The only fix, based on my experience, is simply to restart the session, change the random seed and rerun the search. The issue is unrelated with the OS, version of FLAML or size of data used. I am not sure whether it is due to the customized estimators used but as I said, most of the time the process ran well without any problem; the issue only happens randomly. Moreover, the log file looks total normal even when the issue happened. The setting of reticulate might be a possible cause because unlike most users here, we use FLAML in R via reticulate and it seems that very few people experienced the same issue as we did.

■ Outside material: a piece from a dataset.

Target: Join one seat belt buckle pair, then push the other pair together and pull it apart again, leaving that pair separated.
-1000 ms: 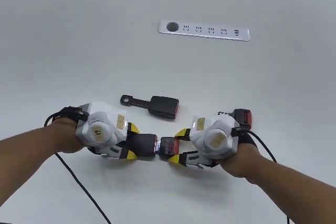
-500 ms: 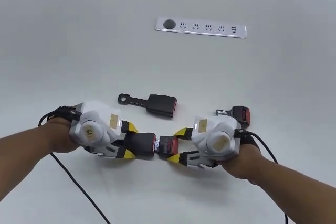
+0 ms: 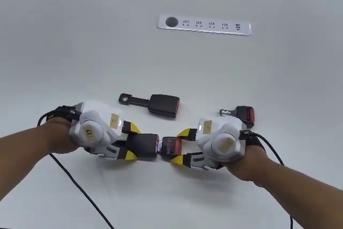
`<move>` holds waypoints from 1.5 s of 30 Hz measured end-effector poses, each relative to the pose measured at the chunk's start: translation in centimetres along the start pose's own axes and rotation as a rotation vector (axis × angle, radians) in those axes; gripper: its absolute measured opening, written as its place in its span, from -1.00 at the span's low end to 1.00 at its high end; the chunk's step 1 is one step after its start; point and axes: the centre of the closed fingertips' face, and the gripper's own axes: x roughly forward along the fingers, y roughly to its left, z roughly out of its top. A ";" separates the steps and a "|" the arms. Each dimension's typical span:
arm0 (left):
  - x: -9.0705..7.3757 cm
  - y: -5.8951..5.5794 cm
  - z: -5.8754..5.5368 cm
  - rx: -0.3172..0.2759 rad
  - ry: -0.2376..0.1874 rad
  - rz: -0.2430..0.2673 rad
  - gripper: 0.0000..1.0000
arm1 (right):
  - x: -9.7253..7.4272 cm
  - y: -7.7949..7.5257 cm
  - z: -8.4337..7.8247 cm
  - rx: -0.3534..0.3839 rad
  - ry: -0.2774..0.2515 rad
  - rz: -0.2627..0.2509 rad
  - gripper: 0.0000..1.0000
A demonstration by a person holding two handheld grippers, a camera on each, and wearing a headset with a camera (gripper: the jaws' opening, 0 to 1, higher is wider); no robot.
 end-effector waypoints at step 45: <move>-2.1 2.5 3.9 -0.118 -0.029 0.142 0.56 | -6.4 -3.1 -0.5 0.120 -0.096 -0.151 0.55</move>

Not sure whether we can find a way to replicate this error on your end for troubleshooting. Currently it is a bit annoying because it made new users confused and suspicious of the process. Let me know if you have any suggestions.

Thank you.

Yu Cao

sonichi commented 1 year ago

Sorry for missing this for a long time. Does it still exist, @flippercy ?

flippercy commented 1 year ago

Hi @sonichi ! Thank you for the reply.

The issue still happens randomly and it is hard to reproduce for debugging. However, one observation is that it never happened (so far at least) when we ran FLAML in python. Therefore, we suspect that it may due to something in reticulate when we called FLAML in R.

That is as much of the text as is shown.